PROBLEM DESCRIPTION: Return, from the listing that follows, each line containing the word "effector".

DATA:

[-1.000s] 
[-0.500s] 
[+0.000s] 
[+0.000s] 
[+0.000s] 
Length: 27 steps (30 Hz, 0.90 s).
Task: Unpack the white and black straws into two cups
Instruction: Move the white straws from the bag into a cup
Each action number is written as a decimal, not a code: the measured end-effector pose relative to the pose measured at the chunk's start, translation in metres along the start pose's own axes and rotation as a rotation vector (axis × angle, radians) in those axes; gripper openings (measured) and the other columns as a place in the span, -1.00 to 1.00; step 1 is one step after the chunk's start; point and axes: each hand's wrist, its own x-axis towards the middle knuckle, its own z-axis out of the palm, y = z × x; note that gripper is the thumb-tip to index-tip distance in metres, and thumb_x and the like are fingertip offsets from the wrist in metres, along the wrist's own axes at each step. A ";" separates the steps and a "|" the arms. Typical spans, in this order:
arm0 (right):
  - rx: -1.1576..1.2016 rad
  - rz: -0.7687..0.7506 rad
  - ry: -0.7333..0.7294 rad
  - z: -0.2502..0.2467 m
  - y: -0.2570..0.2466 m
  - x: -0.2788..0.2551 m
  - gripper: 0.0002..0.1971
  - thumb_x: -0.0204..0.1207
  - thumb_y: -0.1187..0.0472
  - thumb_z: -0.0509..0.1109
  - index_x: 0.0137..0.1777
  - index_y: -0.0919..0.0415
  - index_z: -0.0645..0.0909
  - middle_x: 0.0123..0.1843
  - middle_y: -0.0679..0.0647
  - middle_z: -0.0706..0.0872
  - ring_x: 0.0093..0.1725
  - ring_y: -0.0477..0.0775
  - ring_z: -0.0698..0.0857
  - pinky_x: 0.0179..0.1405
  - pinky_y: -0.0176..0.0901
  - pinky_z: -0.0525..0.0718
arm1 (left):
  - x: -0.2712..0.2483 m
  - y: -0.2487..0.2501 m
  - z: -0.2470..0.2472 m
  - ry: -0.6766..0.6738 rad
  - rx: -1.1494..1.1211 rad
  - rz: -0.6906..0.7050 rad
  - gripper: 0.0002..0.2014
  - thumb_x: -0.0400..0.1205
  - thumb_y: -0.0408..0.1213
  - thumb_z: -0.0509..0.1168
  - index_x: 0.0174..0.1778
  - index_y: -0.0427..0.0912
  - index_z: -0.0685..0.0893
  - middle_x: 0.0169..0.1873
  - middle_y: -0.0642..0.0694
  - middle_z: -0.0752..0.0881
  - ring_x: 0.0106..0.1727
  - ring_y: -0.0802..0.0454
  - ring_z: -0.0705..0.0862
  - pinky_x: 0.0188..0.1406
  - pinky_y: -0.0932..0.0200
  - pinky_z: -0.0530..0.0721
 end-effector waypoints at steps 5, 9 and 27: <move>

RESPONSE:
Each action number is written as a decimal, not a code: the measured end-effector pose relative to the pose measured at the chunk's start, translation in metres along the start pose's own axes and rotation as a rotation vector (axis × angle, radians) in those axes; gripper openings (measured) and the other columns as a place in the span, -1.00 to 1.00; step 1 is one step after the chunk's start; point and axes: each hand's wrist, its own x-axis towards the middle knuckle, its own z-axis out of the palm, y = z × x; note that gripper is the thumb-tip to index-tip distance in metres, and thumb_x and the like are fingertip offsets from the wrist in metres, along the wrist's own axes at each step. A ";" separates the steps and a "|" the arms. Typical spans, in this order:
 end-effector waypoints at steps 5, 9 and 27: <move>

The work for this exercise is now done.